__YOUR TASK__. What you give back should match the records word for word.

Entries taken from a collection
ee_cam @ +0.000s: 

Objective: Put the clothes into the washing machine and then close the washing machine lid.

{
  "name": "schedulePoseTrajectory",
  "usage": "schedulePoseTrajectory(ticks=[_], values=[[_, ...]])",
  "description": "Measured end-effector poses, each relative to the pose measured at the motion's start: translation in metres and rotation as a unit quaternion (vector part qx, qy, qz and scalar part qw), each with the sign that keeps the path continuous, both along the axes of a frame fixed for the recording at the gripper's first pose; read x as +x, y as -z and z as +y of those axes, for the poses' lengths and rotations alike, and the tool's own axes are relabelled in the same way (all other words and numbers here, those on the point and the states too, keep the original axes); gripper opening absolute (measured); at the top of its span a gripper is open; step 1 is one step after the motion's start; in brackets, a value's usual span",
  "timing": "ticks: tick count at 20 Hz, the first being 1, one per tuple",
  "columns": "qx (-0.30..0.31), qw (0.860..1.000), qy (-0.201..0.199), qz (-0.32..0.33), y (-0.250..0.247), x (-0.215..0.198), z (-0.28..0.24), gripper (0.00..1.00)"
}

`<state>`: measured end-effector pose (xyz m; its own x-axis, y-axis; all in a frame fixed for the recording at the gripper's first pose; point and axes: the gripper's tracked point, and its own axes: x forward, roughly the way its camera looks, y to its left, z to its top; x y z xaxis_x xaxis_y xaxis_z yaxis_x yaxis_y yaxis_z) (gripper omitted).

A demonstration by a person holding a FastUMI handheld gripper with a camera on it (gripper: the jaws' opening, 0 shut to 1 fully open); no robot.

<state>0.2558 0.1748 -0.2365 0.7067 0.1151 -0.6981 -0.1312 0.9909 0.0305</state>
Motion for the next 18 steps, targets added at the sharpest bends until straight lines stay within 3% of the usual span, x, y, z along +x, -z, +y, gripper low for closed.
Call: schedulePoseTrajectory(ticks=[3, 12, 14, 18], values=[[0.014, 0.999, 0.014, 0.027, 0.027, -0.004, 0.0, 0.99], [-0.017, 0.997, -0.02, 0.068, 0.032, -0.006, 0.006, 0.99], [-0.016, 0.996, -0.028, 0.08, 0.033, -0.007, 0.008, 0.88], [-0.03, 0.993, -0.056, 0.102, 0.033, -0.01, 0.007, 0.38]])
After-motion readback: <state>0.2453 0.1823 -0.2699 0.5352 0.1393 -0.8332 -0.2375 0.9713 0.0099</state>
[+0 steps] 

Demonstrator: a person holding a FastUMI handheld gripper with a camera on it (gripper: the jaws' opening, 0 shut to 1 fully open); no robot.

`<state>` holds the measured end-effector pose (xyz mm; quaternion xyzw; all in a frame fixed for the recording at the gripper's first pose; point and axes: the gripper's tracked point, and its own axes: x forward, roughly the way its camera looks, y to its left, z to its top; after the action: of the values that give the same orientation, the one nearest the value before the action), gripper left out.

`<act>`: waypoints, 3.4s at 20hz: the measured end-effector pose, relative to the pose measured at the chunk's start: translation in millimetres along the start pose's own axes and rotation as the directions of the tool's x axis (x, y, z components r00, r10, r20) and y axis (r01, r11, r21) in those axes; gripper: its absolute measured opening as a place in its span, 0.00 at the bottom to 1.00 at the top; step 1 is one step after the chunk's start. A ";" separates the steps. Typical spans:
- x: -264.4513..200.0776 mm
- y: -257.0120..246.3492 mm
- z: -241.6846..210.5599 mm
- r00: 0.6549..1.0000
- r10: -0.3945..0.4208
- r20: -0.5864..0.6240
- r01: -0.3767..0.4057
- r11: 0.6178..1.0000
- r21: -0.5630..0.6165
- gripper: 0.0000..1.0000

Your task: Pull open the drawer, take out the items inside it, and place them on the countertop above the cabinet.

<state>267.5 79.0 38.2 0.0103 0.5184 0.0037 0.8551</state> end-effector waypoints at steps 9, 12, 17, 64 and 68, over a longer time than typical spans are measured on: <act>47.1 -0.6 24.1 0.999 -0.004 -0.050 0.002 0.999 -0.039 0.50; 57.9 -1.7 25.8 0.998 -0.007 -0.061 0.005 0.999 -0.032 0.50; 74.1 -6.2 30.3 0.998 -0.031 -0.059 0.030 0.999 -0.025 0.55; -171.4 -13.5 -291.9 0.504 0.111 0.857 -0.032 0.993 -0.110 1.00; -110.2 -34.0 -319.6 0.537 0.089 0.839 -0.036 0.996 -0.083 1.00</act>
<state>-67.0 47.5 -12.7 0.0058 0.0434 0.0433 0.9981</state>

__TASK ANSWER__.
ee_cam @ +0.000s: 

Objective: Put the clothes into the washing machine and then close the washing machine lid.

{
  "name": "schedulePoseTrajectory",
  "usage": "schedulePoseTrajectory(ticks=[_], values=[[_, ...]])",
  "description": "Measured end-effector poses, each relative to the pose measured at the motion's start: translation in metres and rotation as a unit quaternion (vector part qx, qy, qz and scalar part qw), each with the sign that keeps the path continuous, both along the axes of a frame fixed for the recording at the gripper's first pose; read x as +x, y as -z and z as +y of those axes, for the poses' lengths and rotations alike, and the tool's own axes are relabelled in the same way (all other words and numbers here, those on the point and the states too, keep the original axes); gripper opening absolute (measured); at the top of its span a gripper is open; step 1 is one step after the motion's start; in brackets, a value's usual span",
  "timing": "ticks: tick count at 20 Hz, the first being 1, one per tuple",
  "columns": "qx (-0.30..0.31), qw (0.860..1.000), qy (-0.201..0.199), qz (-0.32..0.33), y (-0.250..0.247), x (-0.215..0.198), z (-0.28..0.24), gripper (0.00..1.00)"
}

`<state>`: measured end-effector pose (xyz m; its own x-axis, y-axis; all in a frame fixed for the recording at the gripper's first pose; point and axes: the gripper's tracked point, and its own axes: x forward, roughly the way its camera looks, y to its left, z to its top; x y z xaxis_x xaxis_y xaxis_z yaxis_x yaxis_y yaxis_z) (gripper omitted).

A demonstration by a person holding a FastUMI handheld gripper with a camera on it (gripper: the jaws' opening, 0 shut to 1 fully open); no robot.

<state>0.2558 0.1748 -0.2365 0.7067 0.1151 -0.6981 -0.1312 0.9909 0.0305</state>
Motion for the next 18 steps, targets added at the sharpest bends until straight lines stay within 3% of the usual span, x, y, z along +x, -z, +y, gripper low for closed.
Call: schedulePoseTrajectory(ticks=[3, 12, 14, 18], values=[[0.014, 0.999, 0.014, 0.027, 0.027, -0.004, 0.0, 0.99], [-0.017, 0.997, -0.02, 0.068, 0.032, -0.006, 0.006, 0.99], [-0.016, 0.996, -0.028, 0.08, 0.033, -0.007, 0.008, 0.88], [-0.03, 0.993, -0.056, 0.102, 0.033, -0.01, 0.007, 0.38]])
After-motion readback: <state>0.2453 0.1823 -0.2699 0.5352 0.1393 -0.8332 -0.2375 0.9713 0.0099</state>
[+0 steps] 

Demonstrator: a person holding a FastUMI handheld gripper with a camera on it (gripper: the jaws' opening, 0 shut to 1 fully open); no robot.

`<state>` holds the measured end-effector pose (xyz mm; quaternion xyzw; all in a frame fixed for the recording at the gripper's first pose; point and axes: the gripper's tracked point, and its own axes: x forward, roughly the way its camera looks, y to its left, z to its top; after the action: of the values that give the same orientation, the one nearest the value before the action), gripper left out.

`<act>`: waypoints, 3.4s at 20hz: the measured end-effector pose, relative to the pose measured at the chunk's start: translation in millimetres along the start pose's own axes and rotation as the directions of the tool's x axis (x, y, z components r00, r10, r20) and y axis (r01, r11, r21) in those axes; gripper: its absolute measured opening as a place in its span, 0.00 at the bottom to 1.00 at the top; step 1 is one step after the chunk's start. A ";" separates the steps. Typical spans:
- x: -264.4513..200.0776 mm
- y: -257.0120..246.3492 mm
- z: -241.6846..210.5599 mm
- r00: 0.6549..1.0000
- r10: -0.3945..0.4208
- r20: -0.5864..0.6240
- r01: -0.3767..0.4057
- r11: 0.6178..1.0000
- r21: -0.5630..0.6165
- gripper: 0.0000..1.0000

Your task: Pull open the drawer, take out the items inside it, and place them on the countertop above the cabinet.

<state>267.5 79.0 38.2 0.0103 0.5184 0.0037 0.8551</state> end-effector waypoints at steps 9, 12, 17, 64 and 68, over a longer time than typical spans are measured on: <act>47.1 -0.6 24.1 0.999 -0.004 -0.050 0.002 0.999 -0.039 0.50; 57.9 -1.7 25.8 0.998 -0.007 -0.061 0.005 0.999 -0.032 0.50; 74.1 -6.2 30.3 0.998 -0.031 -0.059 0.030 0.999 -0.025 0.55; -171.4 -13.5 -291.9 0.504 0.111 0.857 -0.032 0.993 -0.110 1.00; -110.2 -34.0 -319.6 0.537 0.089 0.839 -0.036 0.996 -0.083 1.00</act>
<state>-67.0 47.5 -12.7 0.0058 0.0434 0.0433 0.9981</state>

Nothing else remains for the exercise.